His eyes widen and threaten to fall out of his head. “You did? Why didn’t she come find me?”

“I told her that I would. I wouldn’t let her come to the projects late at night.”

“You did right, boss. Mecca has fallen off since Lex took over, but you can see that for yourself. Did Ajoni tell you that she feels the same way about you as you have for her, for years?”

I wonder how in the hell he knew that, because I never told anyone but the Blue Kings that I wanted Ajoni, until the day before her birthday. I had to tell Raw so he would stop asking why I needed a bed brought to the warehouse, and he told the rest of the Kings.

“So you knew I wanted her?”

Jonny’s smile grows crooked.

Yeah, he knew, smug bastard.

“King, I’m nowhere near the best father in the world, but I knew to watch over my little girl. Why do you think I taught her to watch out for herself and Jordan Cole’s narrow ass never chopped it up with her? He wanted to, but I caught him coming down the block one day to come see her on the sly when she was about fourteen, and I explained to him that Ajoni needed a real man when she was old enough to date. He wasn’t it yet because he never had to defend himself, and I didn’t have high hopes that he could take care of my little girl if he didn’t know how to take care of himself.

I also knew you weren’t a pedophile, but I didn’t want you or any other man with her either. Then I heard through the jailhouse grapevine while I was locked up that she approached you about joining the Blue Kings. Since Seeri stopped taking my calls, I couldn’t get a message to you to not let Ajoni join the crew. When I hit ground again, the Kings were going inside, and my family was already gone. Ajoni explained to me a few years ago that you treated her well and made her fall in love with you, but I never wanted this life for her, King. It goes nowhere fast, but you already know this.”

“I do, and I never wanted this life for her either. That’s why I’m out and staying out, and so are you. It’s time to get clean and be with your family, Jonny.” It sounded like I was giving him an order, and I am—I still his boss until I say otherwise or I die.
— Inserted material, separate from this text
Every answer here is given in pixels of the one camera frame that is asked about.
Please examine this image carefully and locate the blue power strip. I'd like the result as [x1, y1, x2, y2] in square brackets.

“I could say the same for you, King.”

“That depends on your daughter. I took her as mine last time. Now, she’s going to have to come to me, but I plan to make it easy for her by moving to D.C. so I can be with Anjuwan while I wait for your daughter to come around. Seeri is still a nurse, and I’m sure she knows the best program to get you clean since she completed it herself… in D.C. Mecca is no good.” He is going to have to leave his old haunts behind if he wants a new life with his family,
my
family.

He drops his head again, and swipes at his eyes. “You know I thought I had lost my family a long time ago, but I was good as long they were close, and I could keep an eye on them. It’s been hard as hell with them so far away, so yeah, I’ll take you up on your offer, but leave Seeri out of it. I have to find my own way this time. A real man would.”

 

 

 

 

 

 

CHAPTER Seventeen

 

Ajoni

~*~Two weeks later in Hillcrest~*~

“Mama,” Anjuwan calls while walking into my office in socks, and a red long-sleeved shirt and black leggings with flared bottoms in a hounds-tooth pattern. Normally, she would be a welcomed interruption to any work that I was trying to get done, except I have not been able to accomplish anything today, or for the last thirteen days.
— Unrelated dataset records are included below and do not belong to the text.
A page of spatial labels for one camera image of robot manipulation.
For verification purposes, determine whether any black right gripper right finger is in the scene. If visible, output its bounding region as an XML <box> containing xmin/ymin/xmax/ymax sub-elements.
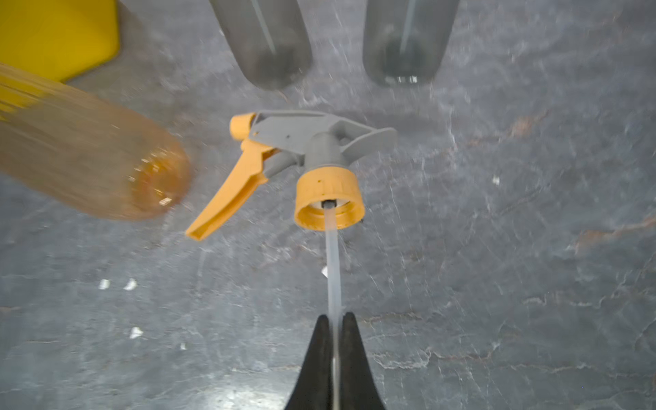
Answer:
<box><xmin>338</xmin><ymin>312</ymin><xmax>385</xmax><ymax>410</ymax></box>

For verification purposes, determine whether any amber spray nozzle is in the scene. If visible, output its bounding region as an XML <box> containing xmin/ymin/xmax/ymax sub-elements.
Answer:
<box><xmin>184</xmin><ymin>109</ymin><xmax>398</xmax><ymax>410</ymax></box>

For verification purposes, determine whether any grey translucent spray bottle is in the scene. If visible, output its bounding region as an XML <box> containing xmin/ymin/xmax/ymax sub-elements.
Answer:
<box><xmin>362</xmin><ymin>0</ymin><xmax>460</xmax><ymax>86</ymax></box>

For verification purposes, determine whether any amber spray bottle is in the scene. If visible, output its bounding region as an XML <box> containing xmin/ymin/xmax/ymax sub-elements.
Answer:
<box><xmin>1</xmin><ymin>65</ymin><xmax>192</xmax><ymax>220</ymax></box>

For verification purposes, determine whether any yellow plastic storage box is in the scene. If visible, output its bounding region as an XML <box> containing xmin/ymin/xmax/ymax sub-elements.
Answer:
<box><xmin>1</xmin><ymin>0</ymin><xmax>121</xmax><ymax>81</ymax></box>

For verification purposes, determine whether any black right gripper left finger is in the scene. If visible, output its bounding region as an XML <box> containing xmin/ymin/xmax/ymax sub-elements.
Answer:
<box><xmin>285</xmin><ymin>314</ymin><xmax>333</xmax><ymax>410</ymax></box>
King has been popping in to visit her every afternoon, and I woke up feeling like somebody has poisoned me this morning. I have been waiting anxiously all day for the nausea to escalate to full-blown vomiting, King to arrive, and now for Anjuwan to tell me what she wants.
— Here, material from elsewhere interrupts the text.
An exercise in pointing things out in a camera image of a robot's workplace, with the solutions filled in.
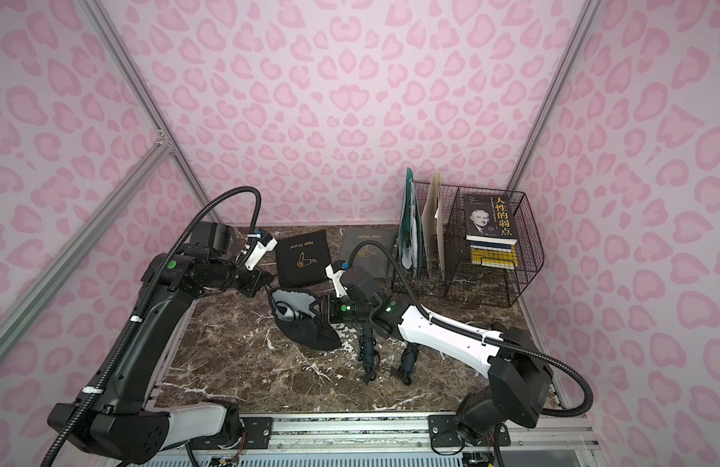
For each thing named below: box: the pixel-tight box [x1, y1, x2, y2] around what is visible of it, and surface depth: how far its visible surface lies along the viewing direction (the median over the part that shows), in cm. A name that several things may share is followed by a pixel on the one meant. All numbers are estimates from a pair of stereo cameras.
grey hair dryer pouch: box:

“I need you to look at my clothes, and tell me if I look nice enough for Daddy to take me to Chucky Cheese. I got pudding on my other outfit at lunch today in school.”

“Baby girl,” I moan, “You look nice no matter what you wear. Now go see if grandma has some saltine crackers for me to eat, please.”

Anjuwan frowns and reaches for my closest hand gripping the arm of my chair. I lean back in it, wishing the symptoms of my second pregnancy would pass or escalate already so I will feel better.

“You okay, Mama?”

“I’ll be fine love, if you go get those crackers for me.” I say while closing my eyes.

She hurries out of the room, while I wonder what the hell I have gotten myself into.

It took three months for morning sickness to show up with Anjuwan and passed within a week, but I was not worried about being pregnant either. I was too busy stressing about King’s fate in the penal system and mine when he got out. Now, I am worried about my fate only, especially when I tell him that I am pregnant with his second child. I’m terrified that he will turn around and walk out of the house, leaving me to raise both children on my own since he loathes my ass. I just do not know how I will react when he does walk away.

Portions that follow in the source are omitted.